What is being asked: The entries below contain a stretch that opens with the line containing "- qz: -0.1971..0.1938" and closes with the line containing "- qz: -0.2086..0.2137"; set down that stretch exactly, both ends included, and nothing else.

##########

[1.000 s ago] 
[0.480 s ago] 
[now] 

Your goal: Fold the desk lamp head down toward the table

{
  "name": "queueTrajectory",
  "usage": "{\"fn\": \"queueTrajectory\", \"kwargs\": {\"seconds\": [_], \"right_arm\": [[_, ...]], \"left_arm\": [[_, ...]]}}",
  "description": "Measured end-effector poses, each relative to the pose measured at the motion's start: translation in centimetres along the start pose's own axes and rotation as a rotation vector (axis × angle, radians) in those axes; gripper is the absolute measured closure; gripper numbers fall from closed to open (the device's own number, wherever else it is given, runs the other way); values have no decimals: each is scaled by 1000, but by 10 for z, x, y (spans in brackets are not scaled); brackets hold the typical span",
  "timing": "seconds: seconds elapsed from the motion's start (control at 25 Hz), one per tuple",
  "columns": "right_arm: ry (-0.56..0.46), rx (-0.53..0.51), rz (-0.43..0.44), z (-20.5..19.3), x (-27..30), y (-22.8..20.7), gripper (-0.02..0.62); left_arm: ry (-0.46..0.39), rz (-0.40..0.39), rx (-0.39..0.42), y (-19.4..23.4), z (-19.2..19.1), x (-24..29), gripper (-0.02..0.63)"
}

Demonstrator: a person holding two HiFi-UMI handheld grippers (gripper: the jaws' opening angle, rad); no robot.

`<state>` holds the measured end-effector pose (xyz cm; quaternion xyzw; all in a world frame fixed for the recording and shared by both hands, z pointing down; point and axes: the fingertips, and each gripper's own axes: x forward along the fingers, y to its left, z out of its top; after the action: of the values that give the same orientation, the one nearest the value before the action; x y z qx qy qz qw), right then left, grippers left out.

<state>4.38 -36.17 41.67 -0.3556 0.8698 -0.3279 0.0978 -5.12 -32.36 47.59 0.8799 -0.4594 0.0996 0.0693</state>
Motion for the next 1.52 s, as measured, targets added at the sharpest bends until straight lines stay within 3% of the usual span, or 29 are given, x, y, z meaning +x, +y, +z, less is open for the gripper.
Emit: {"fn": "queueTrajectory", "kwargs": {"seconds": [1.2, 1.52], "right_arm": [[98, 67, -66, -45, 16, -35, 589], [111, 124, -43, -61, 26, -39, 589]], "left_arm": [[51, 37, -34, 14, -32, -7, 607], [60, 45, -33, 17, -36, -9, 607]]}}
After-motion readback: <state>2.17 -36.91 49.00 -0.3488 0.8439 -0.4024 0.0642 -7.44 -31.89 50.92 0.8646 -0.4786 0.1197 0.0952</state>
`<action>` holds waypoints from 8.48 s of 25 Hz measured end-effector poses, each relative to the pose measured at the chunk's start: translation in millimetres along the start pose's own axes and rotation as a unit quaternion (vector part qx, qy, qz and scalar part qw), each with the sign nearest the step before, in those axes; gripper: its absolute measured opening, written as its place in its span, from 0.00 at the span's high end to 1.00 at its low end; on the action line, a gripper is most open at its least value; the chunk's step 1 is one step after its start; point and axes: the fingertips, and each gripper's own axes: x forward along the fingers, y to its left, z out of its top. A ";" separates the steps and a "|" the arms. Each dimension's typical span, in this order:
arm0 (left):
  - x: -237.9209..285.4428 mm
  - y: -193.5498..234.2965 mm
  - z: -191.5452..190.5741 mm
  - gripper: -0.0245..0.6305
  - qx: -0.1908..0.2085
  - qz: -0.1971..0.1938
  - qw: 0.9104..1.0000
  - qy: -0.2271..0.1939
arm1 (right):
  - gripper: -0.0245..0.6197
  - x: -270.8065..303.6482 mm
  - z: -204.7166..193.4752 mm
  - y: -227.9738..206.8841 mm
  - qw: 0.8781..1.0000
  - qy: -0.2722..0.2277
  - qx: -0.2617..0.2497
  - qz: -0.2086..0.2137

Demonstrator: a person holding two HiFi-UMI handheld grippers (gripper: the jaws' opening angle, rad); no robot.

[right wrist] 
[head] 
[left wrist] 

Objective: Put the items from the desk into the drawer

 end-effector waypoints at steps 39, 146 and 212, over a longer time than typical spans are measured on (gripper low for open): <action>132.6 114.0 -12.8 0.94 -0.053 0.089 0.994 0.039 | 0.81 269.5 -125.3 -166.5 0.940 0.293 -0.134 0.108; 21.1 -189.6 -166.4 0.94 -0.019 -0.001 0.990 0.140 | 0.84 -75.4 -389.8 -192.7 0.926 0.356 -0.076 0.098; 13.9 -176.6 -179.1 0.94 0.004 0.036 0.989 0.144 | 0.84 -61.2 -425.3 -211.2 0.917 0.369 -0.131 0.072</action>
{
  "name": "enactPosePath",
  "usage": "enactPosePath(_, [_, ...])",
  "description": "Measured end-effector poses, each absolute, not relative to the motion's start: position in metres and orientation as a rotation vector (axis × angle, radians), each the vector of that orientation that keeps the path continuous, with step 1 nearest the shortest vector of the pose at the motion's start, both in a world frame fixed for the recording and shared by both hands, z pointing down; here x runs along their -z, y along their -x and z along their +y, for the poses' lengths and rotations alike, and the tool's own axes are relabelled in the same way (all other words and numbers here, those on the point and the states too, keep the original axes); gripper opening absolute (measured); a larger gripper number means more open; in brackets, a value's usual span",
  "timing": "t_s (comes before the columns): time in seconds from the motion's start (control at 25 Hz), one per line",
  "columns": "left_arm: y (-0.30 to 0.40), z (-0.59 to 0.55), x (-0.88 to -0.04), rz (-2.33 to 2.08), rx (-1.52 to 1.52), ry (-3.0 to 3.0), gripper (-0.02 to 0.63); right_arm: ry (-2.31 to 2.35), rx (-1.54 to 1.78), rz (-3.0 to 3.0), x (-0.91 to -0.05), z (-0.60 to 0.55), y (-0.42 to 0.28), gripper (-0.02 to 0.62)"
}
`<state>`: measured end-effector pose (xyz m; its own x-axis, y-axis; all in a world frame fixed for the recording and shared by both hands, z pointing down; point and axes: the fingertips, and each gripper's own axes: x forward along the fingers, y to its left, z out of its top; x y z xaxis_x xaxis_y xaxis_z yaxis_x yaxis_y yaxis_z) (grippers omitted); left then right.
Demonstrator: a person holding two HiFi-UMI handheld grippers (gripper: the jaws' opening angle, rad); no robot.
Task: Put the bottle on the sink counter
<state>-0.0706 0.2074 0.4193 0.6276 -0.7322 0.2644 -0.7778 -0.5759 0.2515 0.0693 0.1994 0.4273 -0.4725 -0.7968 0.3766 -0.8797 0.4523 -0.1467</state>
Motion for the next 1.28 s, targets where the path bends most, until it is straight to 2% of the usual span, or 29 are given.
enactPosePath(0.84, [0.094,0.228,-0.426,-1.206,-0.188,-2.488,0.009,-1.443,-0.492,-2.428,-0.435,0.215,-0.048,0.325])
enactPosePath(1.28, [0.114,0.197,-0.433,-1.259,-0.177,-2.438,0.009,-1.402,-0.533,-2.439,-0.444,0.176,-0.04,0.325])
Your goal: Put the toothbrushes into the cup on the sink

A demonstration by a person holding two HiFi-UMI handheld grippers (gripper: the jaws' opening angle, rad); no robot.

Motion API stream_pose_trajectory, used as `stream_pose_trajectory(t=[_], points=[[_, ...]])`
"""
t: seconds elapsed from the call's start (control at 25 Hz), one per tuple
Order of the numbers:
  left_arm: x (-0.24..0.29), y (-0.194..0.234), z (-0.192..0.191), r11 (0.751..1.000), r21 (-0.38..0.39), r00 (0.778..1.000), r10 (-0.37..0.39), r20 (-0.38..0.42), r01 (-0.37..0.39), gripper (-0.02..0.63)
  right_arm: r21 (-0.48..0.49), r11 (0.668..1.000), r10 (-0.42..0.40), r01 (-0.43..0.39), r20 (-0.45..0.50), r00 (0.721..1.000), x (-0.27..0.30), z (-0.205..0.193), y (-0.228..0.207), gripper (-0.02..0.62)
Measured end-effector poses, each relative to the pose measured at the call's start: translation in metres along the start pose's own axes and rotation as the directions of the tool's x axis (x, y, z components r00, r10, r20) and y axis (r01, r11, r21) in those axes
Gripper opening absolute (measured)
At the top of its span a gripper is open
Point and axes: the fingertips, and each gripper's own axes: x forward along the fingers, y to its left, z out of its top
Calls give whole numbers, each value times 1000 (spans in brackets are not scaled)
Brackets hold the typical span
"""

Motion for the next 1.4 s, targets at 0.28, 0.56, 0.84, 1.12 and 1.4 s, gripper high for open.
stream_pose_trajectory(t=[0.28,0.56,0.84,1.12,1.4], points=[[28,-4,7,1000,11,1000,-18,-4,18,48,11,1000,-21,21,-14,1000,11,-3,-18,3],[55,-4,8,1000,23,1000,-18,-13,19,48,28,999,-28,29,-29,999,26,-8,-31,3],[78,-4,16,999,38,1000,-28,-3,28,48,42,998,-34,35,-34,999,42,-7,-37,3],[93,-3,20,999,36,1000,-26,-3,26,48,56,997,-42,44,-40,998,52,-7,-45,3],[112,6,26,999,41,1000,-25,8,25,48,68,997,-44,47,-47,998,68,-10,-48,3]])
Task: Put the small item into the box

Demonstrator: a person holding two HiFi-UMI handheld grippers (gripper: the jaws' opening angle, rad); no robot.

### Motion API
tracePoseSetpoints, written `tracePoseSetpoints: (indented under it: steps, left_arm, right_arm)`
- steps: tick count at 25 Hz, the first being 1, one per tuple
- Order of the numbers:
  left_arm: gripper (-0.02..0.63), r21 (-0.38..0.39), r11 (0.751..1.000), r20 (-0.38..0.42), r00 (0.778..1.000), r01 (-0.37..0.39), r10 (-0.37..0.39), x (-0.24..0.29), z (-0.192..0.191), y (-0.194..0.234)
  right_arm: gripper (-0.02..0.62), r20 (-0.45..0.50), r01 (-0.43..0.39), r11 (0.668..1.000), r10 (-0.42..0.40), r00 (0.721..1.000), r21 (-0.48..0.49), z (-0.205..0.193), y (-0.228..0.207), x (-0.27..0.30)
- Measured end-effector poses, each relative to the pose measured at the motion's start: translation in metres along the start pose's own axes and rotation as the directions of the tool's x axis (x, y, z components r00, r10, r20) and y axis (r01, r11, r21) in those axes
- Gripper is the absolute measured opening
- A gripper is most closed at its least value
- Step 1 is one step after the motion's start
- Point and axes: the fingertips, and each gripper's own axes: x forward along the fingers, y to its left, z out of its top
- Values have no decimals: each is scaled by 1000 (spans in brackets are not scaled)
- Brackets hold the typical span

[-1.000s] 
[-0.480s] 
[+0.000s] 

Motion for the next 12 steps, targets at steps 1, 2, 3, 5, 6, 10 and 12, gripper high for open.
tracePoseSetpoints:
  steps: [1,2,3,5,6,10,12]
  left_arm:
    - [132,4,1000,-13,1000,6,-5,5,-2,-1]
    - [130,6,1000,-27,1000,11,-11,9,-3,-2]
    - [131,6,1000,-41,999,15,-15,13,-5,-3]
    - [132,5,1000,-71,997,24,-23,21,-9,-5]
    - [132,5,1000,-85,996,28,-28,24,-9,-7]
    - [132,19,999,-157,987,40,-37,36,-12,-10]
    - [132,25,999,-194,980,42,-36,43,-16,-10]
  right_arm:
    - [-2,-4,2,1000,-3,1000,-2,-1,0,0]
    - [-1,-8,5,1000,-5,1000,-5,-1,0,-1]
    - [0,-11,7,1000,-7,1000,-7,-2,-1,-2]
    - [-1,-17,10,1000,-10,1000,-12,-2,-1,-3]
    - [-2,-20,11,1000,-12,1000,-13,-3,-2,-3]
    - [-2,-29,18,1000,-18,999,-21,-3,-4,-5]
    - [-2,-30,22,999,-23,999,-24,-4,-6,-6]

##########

Reply to the exercise:
  - qz: -0.1971..0.1938
  - qw: 0.9104..1.0000
  - qy: -0.2271..0.1939
arm1 (right):
  - gripper: -0.0245..0.6197
  - x: -270.8065..303.6482 mm
  - z: -204.7166..193.4752 mm
  - y: -227.9738..206.8841 mm
  - qw: 0.8781..1.0000
  - qy: -0.2722..0.2277
  - qx: -0.2617..0.2497
  - qz: -0.2086..0.2137

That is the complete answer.